■ **COLLECTED DATA**
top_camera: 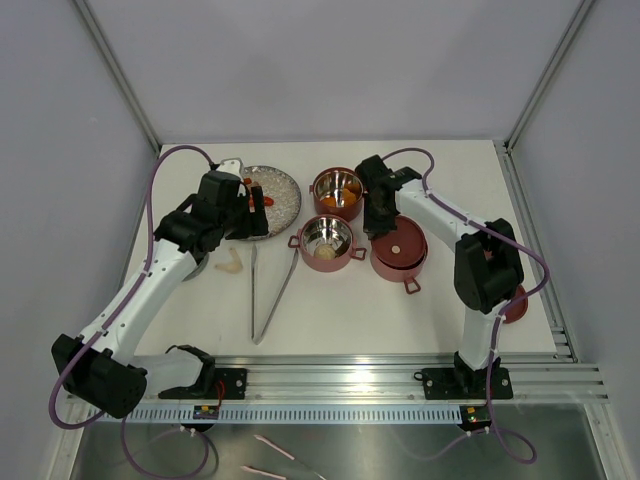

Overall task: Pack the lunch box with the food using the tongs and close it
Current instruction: Close the box lid on the packing box.

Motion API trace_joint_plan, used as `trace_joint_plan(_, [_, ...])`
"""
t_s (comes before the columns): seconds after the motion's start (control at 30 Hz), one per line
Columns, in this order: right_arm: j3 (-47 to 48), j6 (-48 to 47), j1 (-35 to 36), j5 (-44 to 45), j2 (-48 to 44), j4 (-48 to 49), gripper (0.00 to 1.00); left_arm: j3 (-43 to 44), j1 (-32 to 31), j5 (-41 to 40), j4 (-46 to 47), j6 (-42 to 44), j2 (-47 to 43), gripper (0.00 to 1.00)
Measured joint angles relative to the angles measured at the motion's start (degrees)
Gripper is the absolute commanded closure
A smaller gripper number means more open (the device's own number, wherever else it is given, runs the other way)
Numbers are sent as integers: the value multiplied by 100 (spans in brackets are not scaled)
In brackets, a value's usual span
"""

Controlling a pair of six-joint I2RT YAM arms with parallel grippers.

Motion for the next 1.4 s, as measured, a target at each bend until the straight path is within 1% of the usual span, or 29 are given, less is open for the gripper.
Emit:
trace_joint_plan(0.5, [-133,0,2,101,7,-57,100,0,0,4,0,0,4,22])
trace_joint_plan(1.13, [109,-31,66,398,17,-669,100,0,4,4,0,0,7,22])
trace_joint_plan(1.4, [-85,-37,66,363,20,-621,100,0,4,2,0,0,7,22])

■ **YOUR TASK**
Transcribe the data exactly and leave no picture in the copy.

■ **WRITTEN SOLUTION**
top_camera: 

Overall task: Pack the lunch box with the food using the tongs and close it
Current instruction: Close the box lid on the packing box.

Motion API trace_joint_plan, used as `trace_joint_plan(_, [_, ...])`
"""
t_s (comes before the columns): seconds after the motion's start (control at 30 Hz), one per line
Columns, in this order: right_arm: j3 (-47 to 48), j6 (-48 to 47), j1 (-35 to 36), j5 (-44 to 45), j2 (-48 to 44), j4 (-48 to 49), gripper (0.00 to 1.00); left_arm: j3 (-43 to 44), j1 (-32 to 31), j5 (-41 to 40), j4 (-46 to 47), j6 (-42 to 44), j2 (-47 to 43), gripper (0.00 to 1.00)
Measured joint angles relative to the angles measured at the motion's start (degrees)
Gripper is the absolute commanded closure
A smaller gripper number means more open (the device's own number, wherever else it is given, runs the other way)
Numbers are sent as integers: the value multiplied by 100 (spans in brackets are not scaled)
In brackets, a value's usual span
"""

Controlling a pair of six-joint I2RT YAM arms with parallel grippers.

Motion for the next 1.4 s, as measured, a target at each bend until the straight path is within 1% of the usual span, or 29 are given, less is open for the gripper.
Emit:
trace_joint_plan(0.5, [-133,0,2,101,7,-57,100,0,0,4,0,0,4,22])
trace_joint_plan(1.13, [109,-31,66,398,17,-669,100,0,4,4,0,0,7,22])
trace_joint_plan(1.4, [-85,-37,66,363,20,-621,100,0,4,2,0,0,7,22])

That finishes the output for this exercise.